What the exercise asks
"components" appears in how many lines of the entries? State only the number.
Exercise data Block Start
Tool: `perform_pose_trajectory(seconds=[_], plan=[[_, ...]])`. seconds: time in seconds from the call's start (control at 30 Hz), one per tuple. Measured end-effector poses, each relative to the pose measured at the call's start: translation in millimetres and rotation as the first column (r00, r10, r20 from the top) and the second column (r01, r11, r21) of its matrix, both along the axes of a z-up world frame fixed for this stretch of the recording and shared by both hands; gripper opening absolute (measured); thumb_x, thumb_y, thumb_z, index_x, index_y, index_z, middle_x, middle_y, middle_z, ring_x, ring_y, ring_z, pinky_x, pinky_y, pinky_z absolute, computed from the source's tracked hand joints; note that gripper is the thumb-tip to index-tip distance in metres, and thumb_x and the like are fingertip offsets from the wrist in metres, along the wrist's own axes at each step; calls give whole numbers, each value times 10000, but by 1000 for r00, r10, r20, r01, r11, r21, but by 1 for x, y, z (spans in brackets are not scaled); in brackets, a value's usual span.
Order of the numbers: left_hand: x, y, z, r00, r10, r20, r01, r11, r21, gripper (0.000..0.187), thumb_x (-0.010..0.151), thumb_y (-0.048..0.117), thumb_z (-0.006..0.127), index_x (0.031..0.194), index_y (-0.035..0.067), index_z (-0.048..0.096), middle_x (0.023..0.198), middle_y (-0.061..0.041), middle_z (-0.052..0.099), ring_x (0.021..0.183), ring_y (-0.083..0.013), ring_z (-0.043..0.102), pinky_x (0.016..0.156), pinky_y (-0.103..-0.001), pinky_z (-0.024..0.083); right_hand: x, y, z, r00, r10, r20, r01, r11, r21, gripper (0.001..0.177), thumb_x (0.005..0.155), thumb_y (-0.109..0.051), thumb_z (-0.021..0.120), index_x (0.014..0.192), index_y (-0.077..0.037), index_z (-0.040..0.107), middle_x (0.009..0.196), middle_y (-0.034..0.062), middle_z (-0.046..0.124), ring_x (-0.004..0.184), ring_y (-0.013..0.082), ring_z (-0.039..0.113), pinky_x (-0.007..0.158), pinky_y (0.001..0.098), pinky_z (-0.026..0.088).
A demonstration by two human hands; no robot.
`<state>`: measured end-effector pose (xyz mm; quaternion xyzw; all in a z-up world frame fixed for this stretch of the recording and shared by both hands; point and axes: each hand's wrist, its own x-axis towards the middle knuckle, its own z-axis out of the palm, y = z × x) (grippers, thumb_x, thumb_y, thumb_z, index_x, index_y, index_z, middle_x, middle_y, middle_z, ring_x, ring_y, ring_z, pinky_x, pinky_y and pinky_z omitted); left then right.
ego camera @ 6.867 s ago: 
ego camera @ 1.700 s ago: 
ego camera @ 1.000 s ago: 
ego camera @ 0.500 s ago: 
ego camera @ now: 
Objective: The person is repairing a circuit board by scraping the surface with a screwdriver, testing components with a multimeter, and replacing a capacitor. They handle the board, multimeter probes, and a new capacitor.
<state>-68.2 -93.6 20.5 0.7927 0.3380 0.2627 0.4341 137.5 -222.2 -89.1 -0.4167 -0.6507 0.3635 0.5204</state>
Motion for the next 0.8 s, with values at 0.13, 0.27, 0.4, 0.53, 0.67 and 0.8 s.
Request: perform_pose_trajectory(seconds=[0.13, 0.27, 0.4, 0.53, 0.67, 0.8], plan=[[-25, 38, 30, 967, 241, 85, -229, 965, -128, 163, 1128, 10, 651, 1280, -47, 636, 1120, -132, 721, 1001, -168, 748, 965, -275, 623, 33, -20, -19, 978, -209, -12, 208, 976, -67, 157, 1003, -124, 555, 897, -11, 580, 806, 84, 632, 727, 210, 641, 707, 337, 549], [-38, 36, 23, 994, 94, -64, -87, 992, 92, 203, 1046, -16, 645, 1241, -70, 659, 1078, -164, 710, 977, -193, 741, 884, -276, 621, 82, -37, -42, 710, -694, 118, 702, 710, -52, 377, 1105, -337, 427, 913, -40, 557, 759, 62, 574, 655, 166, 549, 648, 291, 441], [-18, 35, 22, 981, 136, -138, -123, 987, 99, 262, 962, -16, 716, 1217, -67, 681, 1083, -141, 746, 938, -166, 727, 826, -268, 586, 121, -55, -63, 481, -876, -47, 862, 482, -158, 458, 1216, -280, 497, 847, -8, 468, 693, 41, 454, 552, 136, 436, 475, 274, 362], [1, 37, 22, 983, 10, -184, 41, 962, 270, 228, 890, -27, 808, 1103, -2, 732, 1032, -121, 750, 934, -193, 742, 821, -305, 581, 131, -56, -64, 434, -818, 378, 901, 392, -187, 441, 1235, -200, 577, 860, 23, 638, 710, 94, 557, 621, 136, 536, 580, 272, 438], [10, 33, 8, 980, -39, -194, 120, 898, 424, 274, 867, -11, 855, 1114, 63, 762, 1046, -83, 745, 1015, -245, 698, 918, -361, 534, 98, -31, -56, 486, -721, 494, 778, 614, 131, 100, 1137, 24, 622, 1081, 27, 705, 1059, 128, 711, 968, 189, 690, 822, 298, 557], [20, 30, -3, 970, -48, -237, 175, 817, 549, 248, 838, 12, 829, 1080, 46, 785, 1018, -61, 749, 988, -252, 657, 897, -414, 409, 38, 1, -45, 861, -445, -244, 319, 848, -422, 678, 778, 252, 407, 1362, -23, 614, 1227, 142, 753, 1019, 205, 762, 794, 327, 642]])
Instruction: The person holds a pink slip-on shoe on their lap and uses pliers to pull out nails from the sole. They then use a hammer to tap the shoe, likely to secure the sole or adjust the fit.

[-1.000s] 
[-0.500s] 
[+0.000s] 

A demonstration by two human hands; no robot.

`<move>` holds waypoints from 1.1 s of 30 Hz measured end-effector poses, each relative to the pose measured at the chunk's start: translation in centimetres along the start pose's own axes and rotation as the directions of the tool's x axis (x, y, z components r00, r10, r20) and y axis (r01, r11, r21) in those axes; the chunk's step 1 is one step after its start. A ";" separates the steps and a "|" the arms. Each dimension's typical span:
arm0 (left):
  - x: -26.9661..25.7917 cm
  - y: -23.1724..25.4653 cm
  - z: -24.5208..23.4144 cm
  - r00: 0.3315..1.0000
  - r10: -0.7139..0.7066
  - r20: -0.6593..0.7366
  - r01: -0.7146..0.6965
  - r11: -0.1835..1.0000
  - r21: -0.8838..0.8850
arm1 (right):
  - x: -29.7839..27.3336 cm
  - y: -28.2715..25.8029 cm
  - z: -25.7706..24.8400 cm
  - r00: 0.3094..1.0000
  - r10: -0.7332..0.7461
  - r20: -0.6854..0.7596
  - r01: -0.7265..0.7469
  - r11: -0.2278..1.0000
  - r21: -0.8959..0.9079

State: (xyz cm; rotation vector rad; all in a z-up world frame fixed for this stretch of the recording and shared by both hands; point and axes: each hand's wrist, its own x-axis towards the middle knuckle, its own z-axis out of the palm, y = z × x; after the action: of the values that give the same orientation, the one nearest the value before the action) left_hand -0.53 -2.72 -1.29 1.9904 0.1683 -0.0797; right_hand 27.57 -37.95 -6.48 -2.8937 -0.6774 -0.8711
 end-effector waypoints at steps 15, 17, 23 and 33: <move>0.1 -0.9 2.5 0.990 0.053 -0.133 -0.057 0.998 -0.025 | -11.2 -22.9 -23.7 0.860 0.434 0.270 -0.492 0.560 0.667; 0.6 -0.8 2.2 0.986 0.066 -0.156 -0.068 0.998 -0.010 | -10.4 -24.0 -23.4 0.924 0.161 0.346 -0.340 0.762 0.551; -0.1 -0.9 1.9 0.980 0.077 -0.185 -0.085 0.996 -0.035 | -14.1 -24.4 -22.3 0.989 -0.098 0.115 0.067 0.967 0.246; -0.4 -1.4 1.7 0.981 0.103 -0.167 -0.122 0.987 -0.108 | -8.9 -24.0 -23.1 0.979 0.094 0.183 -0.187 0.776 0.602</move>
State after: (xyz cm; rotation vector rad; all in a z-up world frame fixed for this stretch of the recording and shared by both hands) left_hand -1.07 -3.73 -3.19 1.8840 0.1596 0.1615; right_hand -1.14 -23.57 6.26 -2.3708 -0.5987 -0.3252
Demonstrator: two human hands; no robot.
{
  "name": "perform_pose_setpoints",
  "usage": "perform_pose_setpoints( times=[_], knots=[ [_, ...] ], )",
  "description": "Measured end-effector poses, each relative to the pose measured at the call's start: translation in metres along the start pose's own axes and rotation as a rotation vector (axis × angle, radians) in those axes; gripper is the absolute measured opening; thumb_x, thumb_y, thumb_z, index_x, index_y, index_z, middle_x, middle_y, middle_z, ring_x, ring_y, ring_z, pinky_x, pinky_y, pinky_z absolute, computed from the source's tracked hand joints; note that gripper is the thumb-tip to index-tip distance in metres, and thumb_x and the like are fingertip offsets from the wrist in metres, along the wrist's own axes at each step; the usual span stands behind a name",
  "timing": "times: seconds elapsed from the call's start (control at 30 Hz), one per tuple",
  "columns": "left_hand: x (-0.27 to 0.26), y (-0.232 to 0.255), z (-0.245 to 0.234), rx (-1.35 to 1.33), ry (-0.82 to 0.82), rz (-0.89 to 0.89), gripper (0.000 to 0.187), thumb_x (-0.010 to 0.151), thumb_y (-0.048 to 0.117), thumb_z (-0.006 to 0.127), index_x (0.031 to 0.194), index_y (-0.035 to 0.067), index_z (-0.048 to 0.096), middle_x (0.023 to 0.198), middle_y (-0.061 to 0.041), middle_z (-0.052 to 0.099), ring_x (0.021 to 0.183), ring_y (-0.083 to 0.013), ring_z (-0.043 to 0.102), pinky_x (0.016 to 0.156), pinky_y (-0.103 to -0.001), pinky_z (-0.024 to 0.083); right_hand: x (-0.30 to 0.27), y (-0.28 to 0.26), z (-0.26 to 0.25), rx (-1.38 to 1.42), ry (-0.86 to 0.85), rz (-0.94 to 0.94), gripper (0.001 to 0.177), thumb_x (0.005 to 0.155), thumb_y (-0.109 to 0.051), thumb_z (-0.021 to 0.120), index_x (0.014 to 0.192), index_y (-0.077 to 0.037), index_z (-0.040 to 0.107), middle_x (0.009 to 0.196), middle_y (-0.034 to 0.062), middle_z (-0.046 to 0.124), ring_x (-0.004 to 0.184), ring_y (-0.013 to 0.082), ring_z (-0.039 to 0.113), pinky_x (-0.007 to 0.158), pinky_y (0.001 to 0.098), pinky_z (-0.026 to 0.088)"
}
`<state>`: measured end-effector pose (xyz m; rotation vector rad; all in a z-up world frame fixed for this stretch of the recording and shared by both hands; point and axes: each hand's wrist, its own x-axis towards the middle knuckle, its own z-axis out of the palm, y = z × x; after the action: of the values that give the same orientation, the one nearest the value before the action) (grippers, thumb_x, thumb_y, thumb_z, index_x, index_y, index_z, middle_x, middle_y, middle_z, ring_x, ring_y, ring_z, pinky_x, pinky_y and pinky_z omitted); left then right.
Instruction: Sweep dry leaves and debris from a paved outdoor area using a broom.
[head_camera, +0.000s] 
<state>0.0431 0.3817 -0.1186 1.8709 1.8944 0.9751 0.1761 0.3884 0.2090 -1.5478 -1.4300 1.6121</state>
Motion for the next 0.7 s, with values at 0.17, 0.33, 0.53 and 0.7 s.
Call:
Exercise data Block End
Task result
2